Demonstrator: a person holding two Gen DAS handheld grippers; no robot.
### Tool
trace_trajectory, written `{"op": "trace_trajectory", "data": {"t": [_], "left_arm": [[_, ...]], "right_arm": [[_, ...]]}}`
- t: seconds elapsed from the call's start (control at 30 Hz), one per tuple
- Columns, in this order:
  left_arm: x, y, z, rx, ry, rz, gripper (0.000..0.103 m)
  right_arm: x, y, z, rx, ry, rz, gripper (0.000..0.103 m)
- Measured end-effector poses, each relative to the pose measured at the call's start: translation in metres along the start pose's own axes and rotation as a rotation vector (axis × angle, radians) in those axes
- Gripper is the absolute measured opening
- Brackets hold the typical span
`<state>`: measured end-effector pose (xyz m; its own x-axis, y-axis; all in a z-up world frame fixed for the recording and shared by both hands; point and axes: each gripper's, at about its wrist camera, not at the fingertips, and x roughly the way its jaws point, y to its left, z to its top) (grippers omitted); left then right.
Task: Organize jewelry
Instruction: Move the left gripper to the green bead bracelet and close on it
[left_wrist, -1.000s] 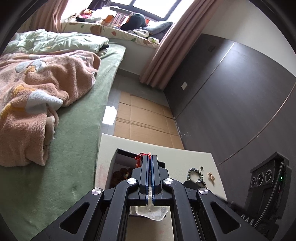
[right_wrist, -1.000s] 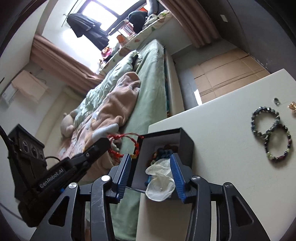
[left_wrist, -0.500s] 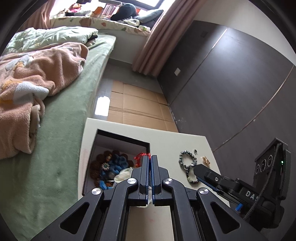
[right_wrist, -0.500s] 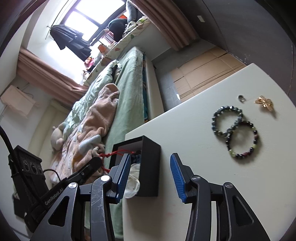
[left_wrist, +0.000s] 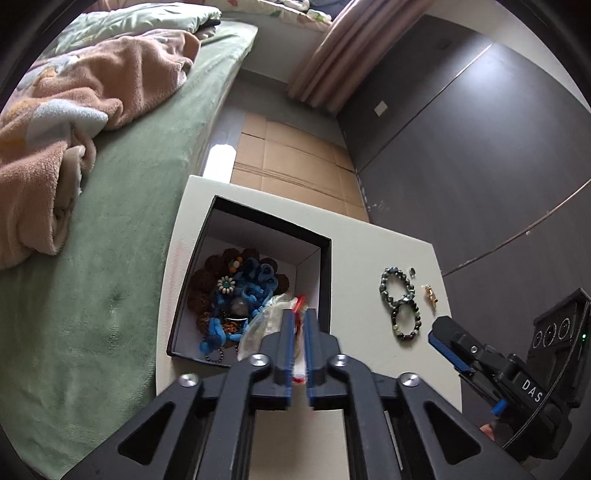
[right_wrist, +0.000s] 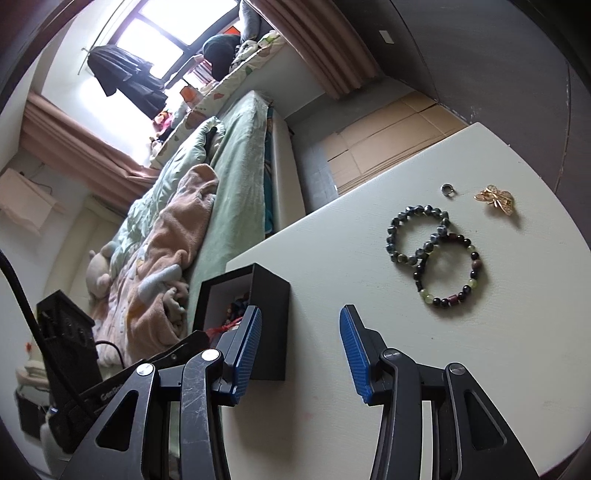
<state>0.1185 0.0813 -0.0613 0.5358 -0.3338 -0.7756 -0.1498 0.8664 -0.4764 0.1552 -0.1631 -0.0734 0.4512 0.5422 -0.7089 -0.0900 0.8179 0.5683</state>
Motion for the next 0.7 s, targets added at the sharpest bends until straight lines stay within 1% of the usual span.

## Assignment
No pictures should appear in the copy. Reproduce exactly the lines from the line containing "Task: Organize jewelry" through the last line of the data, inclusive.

## Solution to the exercise
Task: Organize jewelry
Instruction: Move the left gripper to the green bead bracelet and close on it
[left_wrist, -1.000s] 
[right_wrist, -1.000s] 
[left_wrist, -0.500s] 
[right_wrist, -0.500s] 
[left_wrist, +0.000s] 
[right_wrist, +0.000s] 
<state>0.1185 0.0813 -0.0613 0.5358 -0.3338 -0.7756 -0.1498 0.8664 -0.4764 0.1552 -0.1631 -0.0734 0.4512 0.5422 -0.7089 -0.0900 0.8179 0.5683</state>
Motion for the next 0.7 s, targets added at the sharpest bends until straight lines stay within 1% of the usual span.

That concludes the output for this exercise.